In the records below, find each line containing the word "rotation" and copy it.

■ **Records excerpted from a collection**
====================
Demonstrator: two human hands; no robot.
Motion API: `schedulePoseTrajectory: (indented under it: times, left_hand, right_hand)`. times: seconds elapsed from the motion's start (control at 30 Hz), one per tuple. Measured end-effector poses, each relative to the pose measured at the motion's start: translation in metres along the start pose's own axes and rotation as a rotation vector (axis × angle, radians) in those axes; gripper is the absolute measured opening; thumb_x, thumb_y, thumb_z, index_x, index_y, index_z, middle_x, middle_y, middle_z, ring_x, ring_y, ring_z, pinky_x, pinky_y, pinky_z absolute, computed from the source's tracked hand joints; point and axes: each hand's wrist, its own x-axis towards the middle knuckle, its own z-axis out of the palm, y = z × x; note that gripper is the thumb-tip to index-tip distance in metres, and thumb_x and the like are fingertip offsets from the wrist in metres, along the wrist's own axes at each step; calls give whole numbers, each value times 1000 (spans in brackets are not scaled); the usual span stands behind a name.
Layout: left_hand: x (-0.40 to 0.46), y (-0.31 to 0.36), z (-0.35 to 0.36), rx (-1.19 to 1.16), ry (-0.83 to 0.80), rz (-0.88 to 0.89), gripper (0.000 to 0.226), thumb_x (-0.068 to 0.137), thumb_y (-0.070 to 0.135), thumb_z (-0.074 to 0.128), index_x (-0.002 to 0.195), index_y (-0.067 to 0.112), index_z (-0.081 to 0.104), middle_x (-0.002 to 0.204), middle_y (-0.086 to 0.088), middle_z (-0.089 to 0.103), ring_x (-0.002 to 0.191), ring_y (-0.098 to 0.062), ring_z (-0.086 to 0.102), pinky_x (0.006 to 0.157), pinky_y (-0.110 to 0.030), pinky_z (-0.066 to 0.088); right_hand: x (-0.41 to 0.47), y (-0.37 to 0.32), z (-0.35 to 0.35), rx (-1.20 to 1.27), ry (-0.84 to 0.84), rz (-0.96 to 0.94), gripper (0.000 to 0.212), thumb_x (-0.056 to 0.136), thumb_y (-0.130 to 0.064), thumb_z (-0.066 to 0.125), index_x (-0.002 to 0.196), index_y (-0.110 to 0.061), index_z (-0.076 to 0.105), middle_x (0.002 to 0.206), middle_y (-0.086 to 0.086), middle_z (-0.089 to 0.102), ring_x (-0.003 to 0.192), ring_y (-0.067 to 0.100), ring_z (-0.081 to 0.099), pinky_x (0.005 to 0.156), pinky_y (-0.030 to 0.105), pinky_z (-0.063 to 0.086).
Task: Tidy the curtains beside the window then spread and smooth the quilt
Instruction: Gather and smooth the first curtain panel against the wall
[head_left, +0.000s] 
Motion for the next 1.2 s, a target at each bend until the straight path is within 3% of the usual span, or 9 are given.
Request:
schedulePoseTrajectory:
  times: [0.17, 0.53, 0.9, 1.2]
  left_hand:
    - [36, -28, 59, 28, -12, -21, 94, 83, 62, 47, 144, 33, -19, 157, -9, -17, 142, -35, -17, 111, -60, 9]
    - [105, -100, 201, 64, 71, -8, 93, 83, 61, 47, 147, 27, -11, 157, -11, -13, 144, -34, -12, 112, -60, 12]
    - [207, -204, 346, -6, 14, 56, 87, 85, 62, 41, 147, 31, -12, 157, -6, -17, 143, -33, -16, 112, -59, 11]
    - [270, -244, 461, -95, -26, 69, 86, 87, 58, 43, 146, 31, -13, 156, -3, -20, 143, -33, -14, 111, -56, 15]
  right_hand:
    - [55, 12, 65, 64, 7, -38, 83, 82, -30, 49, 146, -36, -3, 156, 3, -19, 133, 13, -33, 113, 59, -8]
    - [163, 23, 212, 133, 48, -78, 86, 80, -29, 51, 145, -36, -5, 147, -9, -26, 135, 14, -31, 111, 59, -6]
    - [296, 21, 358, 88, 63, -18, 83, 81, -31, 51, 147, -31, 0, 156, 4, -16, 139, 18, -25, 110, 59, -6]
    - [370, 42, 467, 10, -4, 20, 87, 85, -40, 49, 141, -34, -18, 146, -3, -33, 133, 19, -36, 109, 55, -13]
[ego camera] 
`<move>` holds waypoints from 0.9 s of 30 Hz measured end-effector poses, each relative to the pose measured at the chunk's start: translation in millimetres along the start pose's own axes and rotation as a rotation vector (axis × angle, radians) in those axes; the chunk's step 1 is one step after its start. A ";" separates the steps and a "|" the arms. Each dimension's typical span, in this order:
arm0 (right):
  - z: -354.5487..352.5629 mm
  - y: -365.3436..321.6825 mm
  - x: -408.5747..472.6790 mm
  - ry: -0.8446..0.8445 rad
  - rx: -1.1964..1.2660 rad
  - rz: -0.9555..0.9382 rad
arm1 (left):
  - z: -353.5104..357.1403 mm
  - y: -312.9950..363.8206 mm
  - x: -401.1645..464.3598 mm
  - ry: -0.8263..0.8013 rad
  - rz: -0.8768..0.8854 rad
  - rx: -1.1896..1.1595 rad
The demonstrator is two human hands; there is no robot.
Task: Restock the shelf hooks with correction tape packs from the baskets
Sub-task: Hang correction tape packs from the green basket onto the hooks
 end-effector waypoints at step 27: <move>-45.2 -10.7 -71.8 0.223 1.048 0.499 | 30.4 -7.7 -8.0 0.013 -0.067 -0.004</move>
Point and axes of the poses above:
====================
■ **TASK RESPONSE**
Motion API: `schedulePoseTrajectory: (indented under it: times, left_hand, right_hand)`. times: seconds elapsed from the motion's start (control at 30 Hz), one per tuple. Measured end-effector poses, each relative to the pose measured at the motion's start: translation in metres along the start pose's own axes and rotation as a rotation vector (axis × angle, radians) in those axes; gripper is the absolute measured opening; thumb_x, thumb_y, thumb_z, index_x, index_y, index_z, middle_x, middle_y, middle_z, ring_x, ring_y, ring_z, pinky_x, pinky_y, pinky_z absolute, computed from the source's tracked hand joints; point and axes: each hand's wrist, its own x-axis towards the middle knuckle, its own z-axis out of the palm, y = z × x; note that gripper is the thumb-tip to index-tip distance in metres, and thumb_x and the like are fingertip offsets from the wrist in metres, along the wrist's own axes at each step; calls give whole numbers, each value times 1000 (spans in brackets are not scaled); the usual span stands behind a name.
`<move>` holds waypoints from 0.9 s of 30 Hz measured end-effector poses, each relative to the pose measured at the chunk's start: translation in millimetres along the start pose's own axes and rotation as a rotation vector (axis × angle, radians) in those axes; the chunk's step 1 is one step after its start. A ";" separates the steps and a "|" the arms. Each dimension's typical span, in this order:

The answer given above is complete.